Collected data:
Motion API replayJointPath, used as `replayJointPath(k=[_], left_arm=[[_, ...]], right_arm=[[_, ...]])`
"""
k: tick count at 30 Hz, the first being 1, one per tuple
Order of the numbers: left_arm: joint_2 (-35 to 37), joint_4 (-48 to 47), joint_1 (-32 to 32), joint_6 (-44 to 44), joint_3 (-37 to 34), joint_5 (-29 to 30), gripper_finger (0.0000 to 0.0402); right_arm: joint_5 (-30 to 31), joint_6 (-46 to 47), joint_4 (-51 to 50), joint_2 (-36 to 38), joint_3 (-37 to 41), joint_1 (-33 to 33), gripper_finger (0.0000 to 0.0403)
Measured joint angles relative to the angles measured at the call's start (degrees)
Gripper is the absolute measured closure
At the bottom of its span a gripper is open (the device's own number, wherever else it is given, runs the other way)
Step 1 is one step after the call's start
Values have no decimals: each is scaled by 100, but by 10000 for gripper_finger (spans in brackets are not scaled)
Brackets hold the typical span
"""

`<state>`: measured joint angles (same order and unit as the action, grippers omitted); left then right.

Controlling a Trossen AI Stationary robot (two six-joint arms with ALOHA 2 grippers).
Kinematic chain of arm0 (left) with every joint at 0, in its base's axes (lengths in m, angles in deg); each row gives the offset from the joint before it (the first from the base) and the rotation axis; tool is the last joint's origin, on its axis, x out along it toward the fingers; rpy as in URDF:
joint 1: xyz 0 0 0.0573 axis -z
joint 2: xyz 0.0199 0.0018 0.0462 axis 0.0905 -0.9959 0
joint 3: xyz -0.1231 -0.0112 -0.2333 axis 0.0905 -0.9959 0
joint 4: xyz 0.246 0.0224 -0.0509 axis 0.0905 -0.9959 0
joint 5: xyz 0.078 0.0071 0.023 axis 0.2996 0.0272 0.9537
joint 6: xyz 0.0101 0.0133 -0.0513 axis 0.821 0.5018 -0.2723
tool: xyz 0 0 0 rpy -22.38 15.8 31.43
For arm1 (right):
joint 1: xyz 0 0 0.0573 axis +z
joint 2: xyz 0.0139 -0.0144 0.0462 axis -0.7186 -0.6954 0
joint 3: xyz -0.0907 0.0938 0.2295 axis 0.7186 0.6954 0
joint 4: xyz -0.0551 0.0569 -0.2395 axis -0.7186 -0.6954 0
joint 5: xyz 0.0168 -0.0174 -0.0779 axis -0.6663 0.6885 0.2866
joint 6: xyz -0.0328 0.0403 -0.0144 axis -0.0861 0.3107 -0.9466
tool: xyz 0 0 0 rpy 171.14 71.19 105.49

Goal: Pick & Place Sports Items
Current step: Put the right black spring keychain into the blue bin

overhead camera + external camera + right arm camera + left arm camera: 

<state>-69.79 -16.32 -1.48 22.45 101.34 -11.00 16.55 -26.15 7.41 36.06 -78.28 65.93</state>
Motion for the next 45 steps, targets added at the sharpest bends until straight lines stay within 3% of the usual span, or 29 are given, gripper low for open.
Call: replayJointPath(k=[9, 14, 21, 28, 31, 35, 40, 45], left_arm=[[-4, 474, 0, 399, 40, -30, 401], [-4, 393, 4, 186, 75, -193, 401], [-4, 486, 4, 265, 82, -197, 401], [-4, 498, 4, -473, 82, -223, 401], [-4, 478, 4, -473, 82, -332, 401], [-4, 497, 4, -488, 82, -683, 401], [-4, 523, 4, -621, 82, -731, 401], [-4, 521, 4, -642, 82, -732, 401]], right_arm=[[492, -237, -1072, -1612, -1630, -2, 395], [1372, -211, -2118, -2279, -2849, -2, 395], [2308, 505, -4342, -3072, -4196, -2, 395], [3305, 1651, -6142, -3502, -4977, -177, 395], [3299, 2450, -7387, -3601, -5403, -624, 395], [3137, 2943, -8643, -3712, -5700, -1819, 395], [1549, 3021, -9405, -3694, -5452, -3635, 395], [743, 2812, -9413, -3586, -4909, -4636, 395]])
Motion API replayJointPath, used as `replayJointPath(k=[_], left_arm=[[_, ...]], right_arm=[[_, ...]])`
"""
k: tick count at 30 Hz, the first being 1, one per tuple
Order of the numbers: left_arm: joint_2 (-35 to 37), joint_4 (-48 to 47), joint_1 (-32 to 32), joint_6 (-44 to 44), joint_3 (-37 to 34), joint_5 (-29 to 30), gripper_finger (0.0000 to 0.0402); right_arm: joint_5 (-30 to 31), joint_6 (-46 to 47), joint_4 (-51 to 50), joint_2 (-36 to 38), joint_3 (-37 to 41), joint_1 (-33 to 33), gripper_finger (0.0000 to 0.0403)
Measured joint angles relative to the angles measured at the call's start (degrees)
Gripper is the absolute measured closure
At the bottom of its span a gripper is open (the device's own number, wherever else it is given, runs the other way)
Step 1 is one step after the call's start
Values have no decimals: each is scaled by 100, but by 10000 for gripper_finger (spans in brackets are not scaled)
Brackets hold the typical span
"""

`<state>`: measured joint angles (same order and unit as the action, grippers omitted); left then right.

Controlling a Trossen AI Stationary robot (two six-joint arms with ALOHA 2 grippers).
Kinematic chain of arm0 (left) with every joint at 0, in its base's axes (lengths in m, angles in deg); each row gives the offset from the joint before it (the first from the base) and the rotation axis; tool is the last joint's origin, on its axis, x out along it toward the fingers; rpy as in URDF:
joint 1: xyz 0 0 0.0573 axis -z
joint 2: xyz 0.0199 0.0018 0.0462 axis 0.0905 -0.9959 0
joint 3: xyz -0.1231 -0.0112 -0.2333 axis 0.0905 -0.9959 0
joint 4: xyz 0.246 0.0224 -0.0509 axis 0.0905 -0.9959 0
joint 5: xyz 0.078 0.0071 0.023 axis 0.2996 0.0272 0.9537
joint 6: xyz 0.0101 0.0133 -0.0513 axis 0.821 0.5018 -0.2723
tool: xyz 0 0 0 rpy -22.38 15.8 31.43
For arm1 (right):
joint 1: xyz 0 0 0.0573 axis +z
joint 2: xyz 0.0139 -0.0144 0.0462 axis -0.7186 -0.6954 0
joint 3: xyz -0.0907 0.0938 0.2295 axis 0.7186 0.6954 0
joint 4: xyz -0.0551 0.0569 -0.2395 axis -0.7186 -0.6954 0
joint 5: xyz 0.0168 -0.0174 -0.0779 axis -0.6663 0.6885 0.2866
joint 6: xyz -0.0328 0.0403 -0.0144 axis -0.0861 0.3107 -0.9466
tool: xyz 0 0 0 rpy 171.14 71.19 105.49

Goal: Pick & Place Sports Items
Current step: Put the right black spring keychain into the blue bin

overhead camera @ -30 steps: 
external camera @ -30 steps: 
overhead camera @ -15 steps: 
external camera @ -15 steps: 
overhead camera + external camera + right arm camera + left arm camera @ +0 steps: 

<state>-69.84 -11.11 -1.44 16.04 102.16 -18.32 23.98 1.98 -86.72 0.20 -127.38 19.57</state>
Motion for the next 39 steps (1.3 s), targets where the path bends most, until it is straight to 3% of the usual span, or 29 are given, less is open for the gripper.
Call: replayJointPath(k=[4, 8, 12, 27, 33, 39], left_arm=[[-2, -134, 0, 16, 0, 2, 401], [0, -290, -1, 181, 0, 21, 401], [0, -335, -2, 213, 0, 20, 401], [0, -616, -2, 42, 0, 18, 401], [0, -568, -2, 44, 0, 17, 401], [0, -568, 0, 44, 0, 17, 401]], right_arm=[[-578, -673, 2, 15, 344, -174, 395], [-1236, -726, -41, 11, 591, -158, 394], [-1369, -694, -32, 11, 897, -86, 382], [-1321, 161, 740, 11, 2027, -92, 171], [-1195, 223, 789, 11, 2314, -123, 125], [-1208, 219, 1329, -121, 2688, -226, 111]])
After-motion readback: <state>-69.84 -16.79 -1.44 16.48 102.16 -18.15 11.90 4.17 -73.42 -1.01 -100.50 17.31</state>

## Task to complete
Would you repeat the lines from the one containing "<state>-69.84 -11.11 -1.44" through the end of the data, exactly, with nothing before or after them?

## The completed task
<state>-69.84 -11.11 -1.44 16.04 102.16 -18.32 23.98 1.98 -86.72 0.20 -127.38 19.57</state>
Motion for the next 39 steps (1.3 s), targets where the path bends most, until it is straight to 3% of the usual span, or 29 are given, less is open for the gripper.
Call: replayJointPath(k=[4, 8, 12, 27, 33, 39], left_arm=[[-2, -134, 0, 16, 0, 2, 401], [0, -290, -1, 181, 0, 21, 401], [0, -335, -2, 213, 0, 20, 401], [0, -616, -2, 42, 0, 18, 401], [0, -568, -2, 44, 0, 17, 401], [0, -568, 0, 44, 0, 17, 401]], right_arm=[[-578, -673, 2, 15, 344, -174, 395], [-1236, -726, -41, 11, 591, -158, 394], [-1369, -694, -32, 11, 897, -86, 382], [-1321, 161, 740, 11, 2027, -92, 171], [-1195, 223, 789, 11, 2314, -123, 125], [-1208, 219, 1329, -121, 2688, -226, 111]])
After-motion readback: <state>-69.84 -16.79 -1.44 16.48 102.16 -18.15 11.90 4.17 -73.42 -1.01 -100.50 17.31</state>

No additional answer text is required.